Ülkeler üzerinde böylesi yaptırım tehdidi ters tepebilir, dolara olan güveni zayıflatabilir, hatta alternatif arayışlarını hızlandırabilir. Federal Rezerv’in faiz oranlarını artırması, kendi borçlanma maliyetlerini artırarak ABD ekonomisine zarar verebilir. Dolara erişimi kısıtlamak gibi radikal önlemler ise küresel mali sistemi parçalayabilir, doların uluslararası rezerv parası konumunu sarsabilir.
Türkiye için yansımaları
Bu gelişmeler, Türkiye gibi gelişmekte olan ülkeler üzerinde de önemli etkiler yaratabilir. Türkiye, birçok ülke gibi hem ticaret hem de borçlanma süreçlerinde Amerikan doları cinsinden yoğun bağımlılık içinde.

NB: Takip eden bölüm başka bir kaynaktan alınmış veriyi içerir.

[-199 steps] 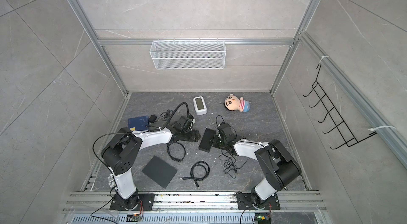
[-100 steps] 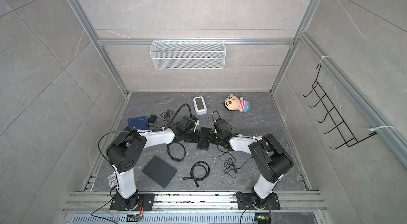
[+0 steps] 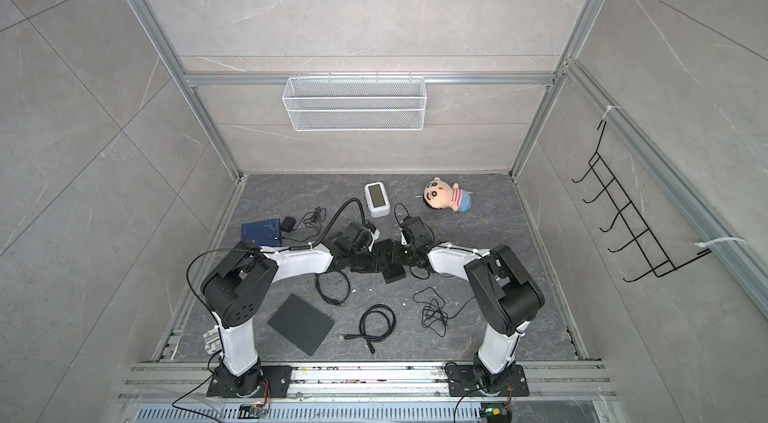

Dolayısıyla, Çin’in dolar tahvilleri ihraç etmesi, mevcut (zaten yetersiz düzeydeki) döviz rezervlerini değerlendirme yöntemlerini sorgulamasına neden olabilir. Özellikle Renminbi gibi alternatif para birimlerine yönelmek,
BRI ve BRICS kapsamında yer alan ülkelerle daha sıkı ticaret ilişkileri kurmak, bu ülkelerle doğrudan yerel paralarla ticaret yaparak dolar bağımlılığını azaltmak düşünülebilir ama Trump’un tehditini de yabana atmak olmaz.
Finansal piyasalarda yenilikçi çözümler ve ürünler geliştirerek, kendi para birimini daha cazip hale getirmeyi ihmal etmemeli. Yerel tahvil piyasalarının güçlendirilmesi, yatırımcıların ilgisini çekecektir.
Mesajlar
Şurası bir gerçek ki Çin’in Amerikan doları cinsinden tahvil ihraç etmesi, yalnızca bir finansal işlem olmanın ötesinde, küresel ekonomik dengeleri değiştirebilecek önemli bir stratejik hamledir. ABD, artık dolarını silah olarak kullanarak kimseyi kontrol edemeyecek veya yaptırım uygulayamayacak; bütün dünya, giderek daha az şekilde ABD Hazine politikalarının merhametine bağımlı hale gelecek.
Çin, bu süreçte muazzam net tasarrufları ve üretim üsleri sayesinde para basmadan, uluslararası finans sisteminde önemli bir aktör haline gelebilir. Bu durum, gelecekteki ekonomik ilişkileri ve güç dinamiklerini köklü bir şekilde değiştirebilir. Çin, bu stratejik hamlesi ile Trump yönetimine “Biz bunu yapabiliriz, bu yüzden bizim için düşündüğünüz olumsuz planları dikkatlice değerlendirin” mesajı gönderiyor olabilir. Tabii ki doların uluslararası yaptırım ve ticaret işlemlerinde kullanılmasının azaltılması çabalarına Trump’in vereceğini ilan ettiği sert karşılık ne ölçüde caydırıcı olacak, bekleyelim görelim 2025’de.